Aharonov-Bohm effect as a geometric phase-Adiabatic transfer not needed? In his 1984 paper,
Michael Berry proved that the Aharonov-Bohm effect is the same as a geometric phase. He did this by transferring a box containing charged particles around a solenoid. However, he mentions between equations 33 and 34 that the box need not be transferred adiabatically.  
Why is this not needed?  
 A: The reason for this is the origin of the gauge connection. Whenever you are setting up a theory of geometric phases you build yourself a fiber bundle equipped with a connection. 
If the fiber bundle is the projective Hilbert space + U(1) gauge freedom you will end up with the usual Berry phase formula with the usual Berry connection only if you enforce the adiabatic assumption. Otherwise the story gets more complicated. The origin of this phase is therefore intrinsic to the dynamics.
In the case of the Aharonov-Bohm effect however, the gauge potential is not directly linked to the dynamics. It is some extra ingredient to the story. The U(1) gauge associated with the electromagnetic field does not rely on the adiabatic assumption as the electron dynamics does not alter the gauge connection.
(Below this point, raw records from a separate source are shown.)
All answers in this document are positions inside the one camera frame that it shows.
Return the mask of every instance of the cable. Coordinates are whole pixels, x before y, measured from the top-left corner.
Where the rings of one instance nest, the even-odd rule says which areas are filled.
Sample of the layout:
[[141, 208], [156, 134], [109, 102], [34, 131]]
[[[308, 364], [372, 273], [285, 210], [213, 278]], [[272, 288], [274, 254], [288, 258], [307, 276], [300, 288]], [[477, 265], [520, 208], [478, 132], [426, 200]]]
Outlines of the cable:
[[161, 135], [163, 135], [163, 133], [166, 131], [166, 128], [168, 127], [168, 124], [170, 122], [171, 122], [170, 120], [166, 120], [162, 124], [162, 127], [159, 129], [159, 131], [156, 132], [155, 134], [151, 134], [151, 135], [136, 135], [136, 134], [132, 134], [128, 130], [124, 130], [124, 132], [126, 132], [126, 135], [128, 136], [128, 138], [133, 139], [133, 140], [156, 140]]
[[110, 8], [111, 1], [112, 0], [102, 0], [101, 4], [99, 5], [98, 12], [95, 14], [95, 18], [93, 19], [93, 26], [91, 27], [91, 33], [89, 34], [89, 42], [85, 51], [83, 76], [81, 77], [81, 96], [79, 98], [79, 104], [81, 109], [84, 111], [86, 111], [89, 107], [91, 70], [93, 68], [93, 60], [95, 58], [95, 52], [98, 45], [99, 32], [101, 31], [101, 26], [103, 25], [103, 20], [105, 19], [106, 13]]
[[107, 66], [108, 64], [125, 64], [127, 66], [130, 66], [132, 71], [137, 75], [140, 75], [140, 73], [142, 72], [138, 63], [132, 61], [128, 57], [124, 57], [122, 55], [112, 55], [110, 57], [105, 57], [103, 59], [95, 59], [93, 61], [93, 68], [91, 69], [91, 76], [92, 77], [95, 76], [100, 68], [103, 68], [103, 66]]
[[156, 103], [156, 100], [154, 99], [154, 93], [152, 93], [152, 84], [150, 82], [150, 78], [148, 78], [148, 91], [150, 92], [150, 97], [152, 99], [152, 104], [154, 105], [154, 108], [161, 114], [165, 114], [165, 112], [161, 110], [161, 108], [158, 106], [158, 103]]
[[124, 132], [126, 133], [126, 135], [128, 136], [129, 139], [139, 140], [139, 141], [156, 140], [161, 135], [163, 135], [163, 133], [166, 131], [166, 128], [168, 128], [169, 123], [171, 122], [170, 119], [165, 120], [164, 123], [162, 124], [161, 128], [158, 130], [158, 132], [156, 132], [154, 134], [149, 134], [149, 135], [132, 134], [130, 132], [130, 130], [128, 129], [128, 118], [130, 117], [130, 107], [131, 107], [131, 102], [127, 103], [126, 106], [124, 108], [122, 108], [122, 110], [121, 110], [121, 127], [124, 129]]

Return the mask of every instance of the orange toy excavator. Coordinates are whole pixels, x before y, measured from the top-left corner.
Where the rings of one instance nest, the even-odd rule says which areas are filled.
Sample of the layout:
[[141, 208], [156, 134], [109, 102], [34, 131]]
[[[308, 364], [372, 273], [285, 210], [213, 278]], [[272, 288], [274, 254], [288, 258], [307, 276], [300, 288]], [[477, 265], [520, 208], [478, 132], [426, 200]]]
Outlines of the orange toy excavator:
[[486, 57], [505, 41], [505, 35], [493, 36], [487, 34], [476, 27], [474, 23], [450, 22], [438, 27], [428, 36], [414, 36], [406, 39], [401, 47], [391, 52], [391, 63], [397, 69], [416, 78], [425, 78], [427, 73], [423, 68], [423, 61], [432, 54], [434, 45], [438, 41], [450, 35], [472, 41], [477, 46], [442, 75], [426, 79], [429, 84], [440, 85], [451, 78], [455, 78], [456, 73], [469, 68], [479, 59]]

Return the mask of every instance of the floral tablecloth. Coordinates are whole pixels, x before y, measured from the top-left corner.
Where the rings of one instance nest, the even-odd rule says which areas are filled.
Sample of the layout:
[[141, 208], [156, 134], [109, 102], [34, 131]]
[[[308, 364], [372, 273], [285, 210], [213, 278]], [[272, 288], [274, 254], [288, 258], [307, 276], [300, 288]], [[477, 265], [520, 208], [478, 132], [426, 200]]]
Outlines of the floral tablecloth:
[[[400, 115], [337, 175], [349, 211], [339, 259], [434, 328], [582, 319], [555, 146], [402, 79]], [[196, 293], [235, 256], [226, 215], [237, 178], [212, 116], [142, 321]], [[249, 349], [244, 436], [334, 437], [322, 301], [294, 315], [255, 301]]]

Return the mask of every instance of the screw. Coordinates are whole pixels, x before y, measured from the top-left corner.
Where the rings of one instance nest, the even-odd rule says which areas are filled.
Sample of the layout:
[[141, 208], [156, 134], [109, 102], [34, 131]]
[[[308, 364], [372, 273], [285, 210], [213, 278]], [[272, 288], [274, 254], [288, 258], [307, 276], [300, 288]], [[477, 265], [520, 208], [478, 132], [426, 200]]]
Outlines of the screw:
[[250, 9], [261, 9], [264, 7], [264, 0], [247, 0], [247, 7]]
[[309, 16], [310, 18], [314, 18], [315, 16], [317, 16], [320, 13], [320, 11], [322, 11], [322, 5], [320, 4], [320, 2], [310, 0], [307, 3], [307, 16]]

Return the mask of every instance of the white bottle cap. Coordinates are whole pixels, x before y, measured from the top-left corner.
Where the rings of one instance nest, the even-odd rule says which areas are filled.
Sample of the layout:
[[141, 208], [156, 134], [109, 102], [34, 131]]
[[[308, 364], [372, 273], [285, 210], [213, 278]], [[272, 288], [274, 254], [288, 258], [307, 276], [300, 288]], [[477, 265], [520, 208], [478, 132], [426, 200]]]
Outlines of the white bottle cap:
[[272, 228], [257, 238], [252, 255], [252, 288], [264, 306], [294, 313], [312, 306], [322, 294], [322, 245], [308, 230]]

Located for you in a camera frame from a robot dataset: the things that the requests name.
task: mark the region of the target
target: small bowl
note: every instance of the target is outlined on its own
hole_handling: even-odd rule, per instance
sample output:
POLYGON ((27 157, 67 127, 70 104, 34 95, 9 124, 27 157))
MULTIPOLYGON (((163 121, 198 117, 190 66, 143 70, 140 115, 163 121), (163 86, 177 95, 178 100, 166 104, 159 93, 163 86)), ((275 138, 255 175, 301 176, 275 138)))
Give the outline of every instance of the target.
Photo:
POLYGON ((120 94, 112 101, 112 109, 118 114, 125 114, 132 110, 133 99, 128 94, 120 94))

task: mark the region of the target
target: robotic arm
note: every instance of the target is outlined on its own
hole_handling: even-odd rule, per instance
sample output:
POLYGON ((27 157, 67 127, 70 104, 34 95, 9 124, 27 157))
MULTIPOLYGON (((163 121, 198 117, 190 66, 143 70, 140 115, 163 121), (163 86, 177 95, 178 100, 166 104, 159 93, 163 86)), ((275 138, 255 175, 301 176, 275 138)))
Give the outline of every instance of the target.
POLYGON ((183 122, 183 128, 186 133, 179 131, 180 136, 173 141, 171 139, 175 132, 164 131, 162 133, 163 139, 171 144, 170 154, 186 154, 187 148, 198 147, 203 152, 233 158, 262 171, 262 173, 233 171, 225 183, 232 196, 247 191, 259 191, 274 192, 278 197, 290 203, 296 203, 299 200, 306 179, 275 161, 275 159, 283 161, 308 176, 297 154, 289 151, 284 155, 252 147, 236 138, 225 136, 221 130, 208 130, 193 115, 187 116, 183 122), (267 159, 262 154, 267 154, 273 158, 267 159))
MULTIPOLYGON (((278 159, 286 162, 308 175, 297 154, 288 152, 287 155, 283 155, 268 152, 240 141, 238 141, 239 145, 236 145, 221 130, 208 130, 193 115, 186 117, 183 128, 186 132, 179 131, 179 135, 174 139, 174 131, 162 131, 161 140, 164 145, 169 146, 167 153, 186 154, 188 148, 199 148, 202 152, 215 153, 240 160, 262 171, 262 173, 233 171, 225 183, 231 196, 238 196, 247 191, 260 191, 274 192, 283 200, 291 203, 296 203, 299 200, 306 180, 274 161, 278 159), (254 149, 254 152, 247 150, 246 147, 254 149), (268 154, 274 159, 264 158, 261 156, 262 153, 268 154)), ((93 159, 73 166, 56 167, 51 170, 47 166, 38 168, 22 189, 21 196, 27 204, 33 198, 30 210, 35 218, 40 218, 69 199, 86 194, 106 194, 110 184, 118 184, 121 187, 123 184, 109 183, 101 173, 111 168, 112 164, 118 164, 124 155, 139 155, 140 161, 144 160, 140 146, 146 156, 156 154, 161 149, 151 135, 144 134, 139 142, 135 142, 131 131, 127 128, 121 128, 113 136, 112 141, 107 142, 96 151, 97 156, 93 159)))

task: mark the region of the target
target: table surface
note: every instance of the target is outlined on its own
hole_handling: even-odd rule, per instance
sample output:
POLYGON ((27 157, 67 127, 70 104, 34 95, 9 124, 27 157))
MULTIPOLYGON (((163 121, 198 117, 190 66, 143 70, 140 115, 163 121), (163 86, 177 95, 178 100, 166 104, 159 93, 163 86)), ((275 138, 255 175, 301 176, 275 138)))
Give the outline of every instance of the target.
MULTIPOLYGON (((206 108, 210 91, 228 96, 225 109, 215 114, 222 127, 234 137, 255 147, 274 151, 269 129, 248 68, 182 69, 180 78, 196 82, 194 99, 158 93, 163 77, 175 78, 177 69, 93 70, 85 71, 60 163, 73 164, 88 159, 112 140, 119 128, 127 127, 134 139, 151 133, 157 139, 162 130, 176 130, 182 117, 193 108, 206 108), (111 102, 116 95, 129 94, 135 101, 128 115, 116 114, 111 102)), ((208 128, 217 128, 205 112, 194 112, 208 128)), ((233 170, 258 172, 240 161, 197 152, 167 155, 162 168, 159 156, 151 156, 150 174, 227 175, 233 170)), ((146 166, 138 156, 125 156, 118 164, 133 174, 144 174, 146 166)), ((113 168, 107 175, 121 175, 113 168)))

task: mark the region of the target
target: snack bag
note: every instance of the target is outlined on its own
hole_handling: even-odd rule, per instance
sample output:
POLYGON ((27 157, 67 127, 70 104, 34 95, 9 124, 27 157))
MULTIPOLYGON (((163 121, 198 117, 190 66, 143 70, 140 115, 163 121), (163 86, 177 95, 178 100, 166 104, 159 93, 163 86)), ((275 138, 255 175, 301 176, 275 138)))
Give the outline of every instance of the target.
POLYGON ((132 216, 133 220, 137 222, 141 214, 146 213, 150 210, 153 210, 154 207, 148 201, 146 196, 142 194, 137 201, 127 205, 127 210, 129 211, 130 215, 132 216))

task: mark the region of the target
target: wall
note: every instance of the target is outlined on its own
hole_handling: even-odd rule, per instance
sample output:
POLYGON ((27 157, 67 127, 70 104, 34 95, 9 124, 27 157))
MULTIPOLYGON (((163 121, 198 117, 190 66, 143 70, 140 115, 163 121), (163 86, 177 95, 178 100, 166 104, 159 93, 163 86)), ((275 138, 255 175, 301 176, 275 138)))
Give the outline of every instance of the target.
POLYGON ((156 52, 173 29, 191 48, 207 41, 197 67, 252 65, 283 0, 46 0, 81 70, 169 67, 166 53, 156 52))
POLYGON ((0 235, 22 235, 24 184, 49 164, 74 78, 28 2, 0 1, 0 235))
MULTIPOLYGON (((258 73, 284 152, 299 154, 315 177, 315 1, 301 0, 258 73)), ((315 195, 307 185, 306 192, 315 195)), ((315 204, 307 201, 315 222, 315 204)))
To clarify the last point: Let $\Psi_0(\mathbf{r},t)$ be the freely propagating Schrödinger wavefunction in the absence of any electromagnetic fields. When we switch on the EM field, the Hamiltonian changes, in fact you now have
$$ H =  \frac{(\mathbf{p} - q \mathbf{A})^2} {2m} + q \phi, $$
where $\mathbf{A}$ and $\phi$ are EM vector and scalar potential. A solution to the Schrödinger equation with EM field is then given by $\Psi(\mathbf{r},t) = \exp\left(\frac{i}{\hbar} \zeta(\mathbf{r},t) \right)\Psi_0(\mathbf{r},t),$
where
$$\zeta(\mathbf{r},t) = \int_\Gamma A^\mu(x') \text{d} x'_\mu .$$ 
Here I have used the four-vector notation $A = ( \phi / c, \mathbf{A})$, x = $ ( ct, \mathbf{r})$, and $\Gamma$ denotes a path from some $x_0$ to $x$. This transformation is the origin of the Aharonov-Bohm phase. At no point any adiabatic assumption had to be forced on the solution. The interpretation however is similar. You can view the four-vector potential as a connection in a fibre bundle just like the Berry connection.